Exercise details: Return a copy of every line in the data below that contains "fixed".

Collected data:
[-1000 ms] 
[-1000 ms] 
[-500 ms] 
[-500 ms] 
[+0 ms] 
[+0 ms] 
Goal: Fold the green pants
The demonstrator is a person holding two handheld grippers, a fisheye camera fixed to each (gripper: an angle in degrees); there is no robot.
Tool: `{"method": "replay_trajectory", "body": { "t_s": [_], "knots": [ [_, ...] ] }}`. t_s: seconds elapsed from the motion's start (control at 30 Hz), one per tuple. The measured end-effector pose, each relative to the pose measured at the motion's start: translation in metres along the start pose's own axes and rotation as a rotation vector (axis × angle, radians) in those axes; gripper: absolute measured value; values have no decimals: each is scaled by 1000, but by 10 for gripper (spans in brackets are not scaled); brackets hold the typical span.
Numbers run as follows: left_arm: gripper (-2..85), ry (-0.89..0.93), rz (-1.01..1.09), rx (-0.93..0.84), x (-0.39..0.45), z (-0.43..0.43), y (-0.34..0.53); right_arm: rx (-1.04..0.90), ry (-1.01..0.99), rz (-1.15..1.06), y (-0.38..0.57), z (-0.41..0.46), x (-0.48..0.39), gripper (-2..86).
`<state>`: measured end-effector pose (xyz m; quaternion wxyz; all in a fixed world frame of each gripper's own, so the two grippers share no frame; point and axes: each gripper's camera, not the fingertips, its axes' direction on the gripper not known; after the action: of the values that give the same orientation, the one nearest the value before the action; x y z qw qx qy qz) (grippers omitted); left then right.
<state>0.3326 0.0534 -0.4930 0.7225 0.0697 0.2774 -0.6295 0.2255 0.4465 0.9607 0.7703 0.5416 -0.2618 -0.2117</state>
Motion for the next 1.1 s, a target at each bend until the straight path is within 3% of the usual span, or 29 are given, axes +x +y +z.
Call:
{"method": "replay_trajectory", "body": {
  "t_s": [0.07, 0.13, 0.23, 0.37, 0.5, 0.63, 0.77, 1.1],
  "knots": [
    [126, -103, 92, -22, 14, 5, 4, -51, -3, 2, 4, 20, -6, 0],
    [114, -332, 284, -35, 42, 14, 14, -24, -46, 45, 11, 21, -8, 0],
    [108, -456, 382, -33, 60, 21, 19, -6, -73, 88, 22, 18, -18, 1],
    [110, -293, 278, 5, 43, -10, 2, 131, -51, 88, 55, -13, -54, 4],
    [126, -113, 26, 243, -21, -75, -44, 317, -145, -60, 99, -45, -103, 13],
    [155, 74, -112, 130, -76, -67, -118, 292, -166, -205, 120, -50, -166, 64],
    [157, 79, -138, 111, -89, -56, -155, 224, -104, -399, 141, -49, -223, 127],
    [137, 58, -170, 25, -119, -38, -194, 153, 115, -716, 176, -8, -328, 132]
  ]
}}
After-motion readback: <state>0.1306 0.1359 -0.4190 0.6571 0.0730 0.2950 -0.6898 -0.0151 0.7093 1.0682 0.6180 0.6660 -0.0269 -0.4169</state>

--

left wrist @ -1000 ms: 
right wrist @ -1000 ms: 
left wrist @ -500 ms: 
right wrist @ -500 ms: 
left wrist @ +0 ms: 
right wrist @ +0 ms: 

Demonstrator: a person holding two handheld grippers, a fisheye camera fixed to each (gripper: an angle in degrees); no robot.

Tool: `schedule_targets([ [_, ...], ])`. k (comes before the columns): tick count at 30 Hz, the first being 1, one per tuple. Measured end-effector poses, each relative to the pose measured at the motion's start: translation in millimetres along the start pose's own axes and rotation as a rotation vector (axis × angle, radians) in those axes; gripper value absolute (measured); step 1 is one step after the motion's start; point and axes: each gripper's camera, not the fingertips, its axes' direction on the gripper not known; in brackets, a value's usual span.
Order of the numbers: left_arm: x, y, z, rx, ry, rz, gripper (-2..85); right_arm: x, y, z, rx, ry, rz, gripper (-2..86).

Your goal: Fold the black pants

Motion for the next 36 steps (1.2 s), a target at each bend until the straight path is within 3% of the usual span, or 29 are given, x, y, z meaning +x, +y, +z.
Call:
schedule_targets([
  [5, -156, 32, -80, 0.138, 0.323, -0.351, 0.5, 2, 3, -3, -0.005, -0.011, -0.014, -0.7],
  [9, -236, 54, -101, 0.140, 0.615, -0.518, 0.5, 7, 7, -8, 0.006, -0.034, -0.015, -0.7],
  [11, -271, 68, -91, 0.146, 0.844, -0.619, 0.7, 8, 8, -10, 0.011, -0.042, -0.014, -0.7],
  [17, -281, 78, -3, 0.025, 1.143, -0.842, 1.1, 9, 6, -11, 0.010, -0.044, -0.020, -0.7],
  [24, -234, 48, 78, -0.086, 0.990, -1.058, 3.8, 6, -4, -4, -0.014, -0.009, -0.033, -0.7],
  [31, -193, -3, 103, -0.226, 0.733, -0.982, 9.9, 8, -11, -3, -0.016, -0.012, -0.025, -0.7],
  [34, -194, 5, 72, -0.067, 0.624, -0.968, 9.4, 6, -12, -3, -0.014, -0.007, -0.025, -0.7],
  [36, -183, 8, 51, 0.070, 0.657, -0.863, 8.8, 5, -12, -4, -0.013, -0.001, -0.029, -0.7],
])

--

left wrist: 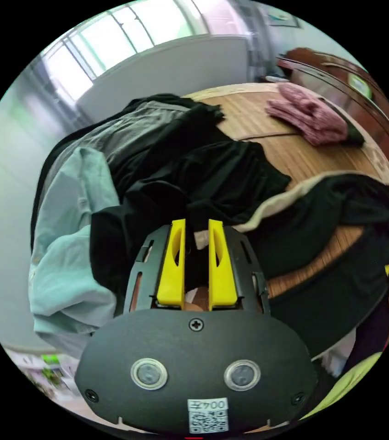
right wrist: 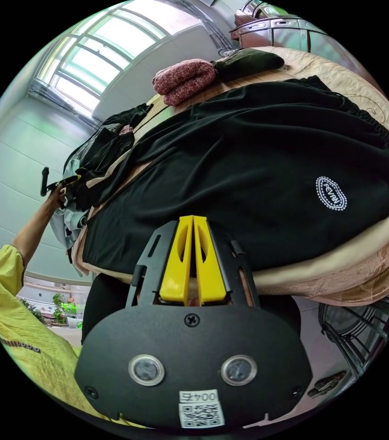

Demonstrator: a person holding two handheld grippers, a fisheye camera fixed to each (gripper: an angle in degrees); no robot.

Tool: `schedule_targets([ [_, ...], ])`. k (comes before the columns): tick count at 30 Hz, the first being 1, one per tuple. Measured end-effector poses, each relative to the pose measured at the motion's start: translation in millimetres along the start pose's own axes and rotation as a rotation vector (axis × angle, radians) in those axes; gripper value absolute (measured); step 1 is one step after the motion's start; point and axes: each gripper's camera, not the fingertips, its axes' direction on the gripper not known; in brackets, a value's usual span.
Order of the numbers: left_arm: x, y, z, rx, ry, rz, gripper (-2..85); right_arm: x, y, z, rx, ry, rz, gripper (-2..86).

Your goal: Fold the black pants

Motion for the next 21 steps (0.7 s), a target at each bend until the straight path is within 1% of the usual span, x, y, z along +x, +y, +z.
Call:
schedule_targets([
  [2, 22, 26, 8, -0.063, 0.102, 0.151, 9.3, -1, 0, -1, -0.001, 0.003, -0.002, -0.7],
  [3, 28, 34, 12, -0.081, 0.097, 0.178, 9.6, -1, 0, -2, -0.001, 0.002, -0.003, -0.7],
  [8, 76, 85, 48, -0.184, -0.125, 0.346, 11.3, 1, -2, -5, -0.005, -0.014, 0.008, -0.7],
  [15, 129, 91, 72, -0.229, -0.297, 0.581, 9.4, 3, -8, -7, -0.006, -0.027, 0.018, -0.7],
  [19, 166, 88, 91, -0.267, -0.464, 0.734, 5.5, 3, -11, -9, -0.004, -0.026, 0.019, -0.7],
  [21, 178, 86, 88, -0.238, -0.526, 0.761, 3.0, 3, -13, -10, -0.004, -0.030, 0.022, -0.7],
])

Solution:
The demonstrator is a person holding two handheld grippers, a fisheye camera fixed to each (gripper: an angle in degrees); there is no robot.
`<state>`: measured end-effector pose (xyz m; quaternion wxyz; all in a fixed world frame of each gripper's own, so the two grippers share no frame; point and axes: each gripper's camera, not the fingertips, its axes' direction on the gripper not known; after the action: of the values that give the same orientation, the one nearest the value before the action; x y z qw qx qy qz) (grippers omitted); left then right.
Demonstrator: a person holding two handheld grippers, a fisheye camera fixed to each (gripper: an angle in degrees); no robot.
Demonstrator: a person holding two handheld grippers, a fisheye camera fixed to each (gripper: an angle in degrees); no robot.

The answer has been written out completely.